= Data supplied =
━━━━━━

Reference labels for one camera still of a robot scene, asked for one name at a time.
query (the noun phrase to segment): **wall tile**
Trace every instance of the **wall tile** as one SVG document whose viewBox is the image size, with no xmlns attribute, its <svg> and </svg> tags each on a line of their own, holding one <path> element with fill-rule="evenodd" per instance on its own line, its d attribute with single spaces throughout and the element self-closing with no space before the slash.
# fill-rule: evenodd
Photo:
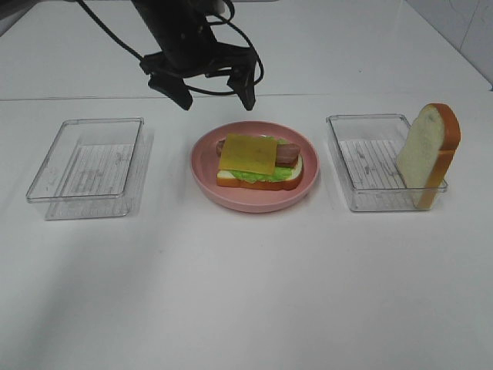
<svg viewBox="0 0 493 370">
<path fill-rule="evenodd" d="M 461 52 L 493 83 L 493 0 L 480 0 Z"/>
<path fill-rule="evenodd" d="M 407 0 L 456 49 L 467 33 L 479 0 Z"/>
</svg>

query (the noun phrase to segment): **black cable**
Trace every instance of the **black cable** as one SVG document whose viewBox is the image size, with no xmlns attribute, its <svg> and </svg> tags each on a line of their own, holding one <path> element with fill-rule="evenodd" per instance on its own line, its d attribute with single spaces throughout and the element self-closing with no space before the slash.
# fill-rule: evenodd
<svg viewBox="0 0 493 370">
<path fill-rule="evenodd" d="M 248 44 L 248 46 L 254 50 L 255 54 L 257 54 L 257 63 L 259 63 L 260 75 L 259 75 L 259 78 L 253 83 L 254 85 L 256 85 L 257 83 L 259 83 L 263 79 L 263 63 L 260 60 L 259 54 L 255 50 L 255 47 L 253 46 L 253 43 L 250 41 L 250 39 L 245 34 L 245 32 L 243 32 L 241 29 L 239 29 L 231 21 L 227 20 L 226 18 L 224 18 L 223 16 L 221 16 L 219 14 L 216 14 L 215 16 L 217 18 L 219 18 L 220 20 L 222 20 L 223 22 L 225 22 L 229 27 L 231 27 L 232 29 L 234 29 L 236 32 L 238 32 L 241 35 L 241 37 L 243 37 L 243 39 L 246 41 L 246 43 Z"/>
<path fill-rule="evenodd" d="M 223 3 L 226 4 L 228 7 L 228 10 L 230 11 L 230 17 L 228 18 L 228 21 L 231 21 L 235 15 L 235 8 L 233 5 L 233 2 L 231 0 L 223 0 Z M 225 25 L 226 22 L 210 22 L 209 25 Z"/>
<path fill-rule="evenodd" d="M 243 37 L 243 39 L 246 41 L 248 46 L 254 50 L 255 54 L 257 54 L 257 63 L 259 63 L 260 75 L 259 75 L 258 79 L 253 83 L 253 85 L 255 86 L 257 83 L 259 83 L 263 79 L 263 74 L 264 74 L 263 63 L 260 60 L 260 57 L 259 57 L 257 51 L 255 50 L 253 43 L 250 41 L 250 39 L 245 34 L 245 32 L 243 32 L 241 29 L 239 29 L 236 25 L 234 25 L 231 22 L 231 19 L 233 18 L 234 14 L 235 14 L 233 3 L 230 0 L 223 0 L 223 1 L 228 6 L 228 8 L 230 9 L 230 17 L 229 17 L 229 19 L 226 19 L 219 14 L 215 14 L 214 16 L 221 20 L 221 22 L 217 22 L 216 24 L 217 25 L 228 25 L 229 27 L 234 29 L 236 32 L 238 32 L 241 35 L 241 37 Z M 230 96 L 230 95 L 236 94 L 233 90 L 220 92 L 220 91 L 209 91 L 209 90 L 199 89 L 197 87 L 193 87 L 193 86 L 189 86 L 189 85 L 187 85 L 186 87 L 192 91 L 195 91 L 196 93 L 208 94 L 208 95 L 212 95 L 212 96 Z"/>
<path fill-rule="evenodd" d="M 118 45 L 120 45 L 122 48 L 124 48 L 127 52 L 129 52 L 130 54 L 132 54 L 133 56 L 135 56 L 139 61 L 142 61 L 143 60 L 143 57 L 138 52 L 136 52 L 134 49 L 132 49 L 130 46 L 128 46 L 127 44 L 125 44 L 121 39 L 119 39 L 119 37 L 117 35 L 115 35 L 102 22 L 101 19 L 99 19 L 99 17 L 90 9 L 89 6 L 87 6 L 87 4 L 83 0 L 75 0 L 75 1 L 79 3 L 79 5 L 82 7 L 82 9 L 84 9 L 84 11 L 89 15 L 89 17 L 91 17 L 92 20 L 109 37 L 111 37 L 114 42 L 116 42 Z M 221 16 L 219 14 L 215 14 L 214 16 L 217 17 L 221 22 L 211 22 L 210 25 L 228 25 L 229 27 L 231 27 L 232 29 L 234 29 L 236 32 L 238 32 L 243 37 L 243 39 L 246 41 L 246 43 L 248 44 L 248 46 L 254 50 L 254 52 L 257 54 L 257 62 L 259 63 L 259 69 L 260 69 L 260 76 L 253 83 L 254 85 L 256 85 L 263 78 L 263 64 L 262 64 L 262 61 L 260 60 L 260 57 L 259 57 L 257 51 L 255 50 L 255 48 L 253 47 L 253 43 L 250 41 L 250 39 L 248 38 L 248 36 L 241 29 L 239 29 L 237 26 L 235 26 L 231 22 L 231 19 L 233 19 L 234 15 L 235 15 L 235 8 L 234 8 L 233 3 L 231 2 L 231 0 L 223 0 L 223 2 L 226 4 L 226 6 L 228 7 L 228 9 L 230 11 L 230 17 L 229 18 L 224 18 L 223 16 Z M 212 95 L 212 96 L 230 96 L 230 95 L 236 94 L 233 90 L 231 90 L 231 91 L 209 91 L 209 90 L 200 89 L 198 87 L 193 87 L 193 86 L 189 86 L 189 85 L 186 85 L 186 87 L 189 90 L 192 90 L 192 91 L 194 91 L 196 93 L 202 93 L 202 94 L 207 94 L 207 95 Z"/>
<path fill-rule="evenodd" d="M 96 14 L 94 14 L 94 12 L 89 8 L 89 6 L 87 6 L 85 4 L 85 2 L 83 0 L 76 0 L 76 1 L 79 3 L 79 5 L 82 7 L 82 9 L 84 9 L 84 11 L 86 11 L 86 13 L 89 15 L 89 17 L 91 17 L 92 20 L 94 22 L 96 22 L 96 24 L 99 27 L 101 27 L 102 30 L 104 32 L 106 32 L 108 34 L 108 36 L 113 39 L 114 42 L 116 42 L 118 45 L 120 45 L 121 47 L 123 47 L 127 52 L 129 52 L 130 54 L 132 54 L 133 56 L 135 56 L 139 61 L 142 61 L 143 60 L 143 57 L 138 52 L 136 52 L 130 46 L 128 46 L 127 44 L 125 44 L 121 39 L 118 38 L 117 35 L 115 35 L 108 27 L 106 27 L 106 25 L 102 22 L 102 20 L 99 19 Z"/>
</svg>

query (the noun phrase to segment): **white wall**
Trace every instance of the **white wall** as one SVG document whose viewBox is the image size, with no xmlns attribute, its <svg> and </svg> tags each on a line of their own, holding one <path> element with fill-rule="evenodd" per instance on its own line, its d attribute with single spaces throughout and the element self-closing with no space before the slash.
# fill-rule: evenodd
<svg viewBox="0 0 493 370">
<path fill-rule="evenodd" d="M 407 0 L 493 84 L 493 0 Z"/>
<path fill-rule="evenodd" d="M 278 0 L 233 0 L 234 2 L 276 2 Z M 5 33 L 19 18 L 21 18 L 27 10 L 21 10 L 4 19 L 0 19 L 0 36 Z"/>
</svg>

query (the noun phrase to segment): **white table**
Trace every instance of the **white table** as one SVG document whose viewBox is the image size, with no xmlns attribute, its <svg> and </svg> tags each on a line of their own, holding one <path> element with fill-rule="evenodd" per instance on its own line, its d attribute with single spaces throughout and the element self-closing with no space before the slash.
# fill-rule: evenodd
<svg viewBox="0 0 493 370">
<path fill-rule="evenodd" d="M 325 117 L 412 119 L 434 100 L 462 125 L 450 190 L 424 213 L 351 213 Z M 0 102 L 0 368 L 491 368 L 490 94 L 261 96 L 250 113 L 232 101 Z M 61 122 L 114 116 L 154 133 L 139 213 L 43 221 L 25 192 Z M 192 145 L 244 119 L 314 144 L 320 177 L 295 206 L 237 213 L 196 185 Z"/>
<path fill-rule="evenodd" d="M 131 2 L 88 4 L 141 54 L 159 51 Z M 257 95 L 491 88 L 404 0 L 279 0 L 236 10 L 265 64 Z M 245 45 L 226 26 L 215 32 Z M 76 3 L 38 3 L 0 38 L 0 51 L 0 99 L 160 96 Z M 191 83 L 226 88 L 224 79 Z"/>
</svg>

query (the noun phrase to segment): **bread crust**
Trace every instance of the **bread crust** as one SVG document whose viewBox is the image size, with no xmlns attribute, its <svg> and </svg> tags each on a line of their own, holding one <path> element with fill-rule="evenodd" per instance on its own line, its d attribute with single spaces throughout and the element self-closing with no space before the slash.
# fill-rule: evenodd
<svg viewBox="0 0 493 370">
<path fill-rule="evenodd" d="M 426 188 L 432 188 L 439 187 L 447 173 L 454 158 L 455 150 L 461 142 L 461 129 L 457 117 L 448 105 L 443 103 L 431 103 L 428 105 L 436 108 L 444 122 L 444 142 L 438 151 L 437 160 L 425 185 Z M 436 194 L 436 190 L 424 190 L 418 204 L 416 204 L 416 208 L 431 208 Z"/>
</svg>

━━━━━━

= Your task =
Give again, word for word, every line from the top of the data through the line with "Trace every instance of the **black", both ends included, and exclude the pictures.

= Answer for this exercise =
Reference labels for one camera still of a robot scene, asked for one name at a time.
query (the noun phrase to segment): **wall tile**
Trace every instance of the **wall tile** as one SVG document whose viewBox is the image size, with no xmlns attribute, its <svg> and </svg> tags each on a line of their own, holding one <path> element with fill-rule="evenodd" per instance on its own line, its d attribute with single spaces throughout and the element self-closing with no space before the slash.
# fill-rule: evenodd
Photo:
<svg viewBox="0 0 493 370">
<path fill-rule="evenodd" d="M 461 52 L 493 83 L 493 0 L 480 0 Z"/>
<path fill-rule="evenodd" d="M 407 0 L 456 49 L 467 33 L 479 0 Z"/>
</svg>

query (the noun phrase to segment): **black cable**
Trace every instance of the **black cable** as one SVG document whose viewBox is the image size, with no xmlns attribute, its <svg> and </svg> tags each on a line of their own, holding one <path> element with fill-rule="evenodd" per instance on its own line, its d attribute with single spaces throughout and the element self-closing with no space before the slash.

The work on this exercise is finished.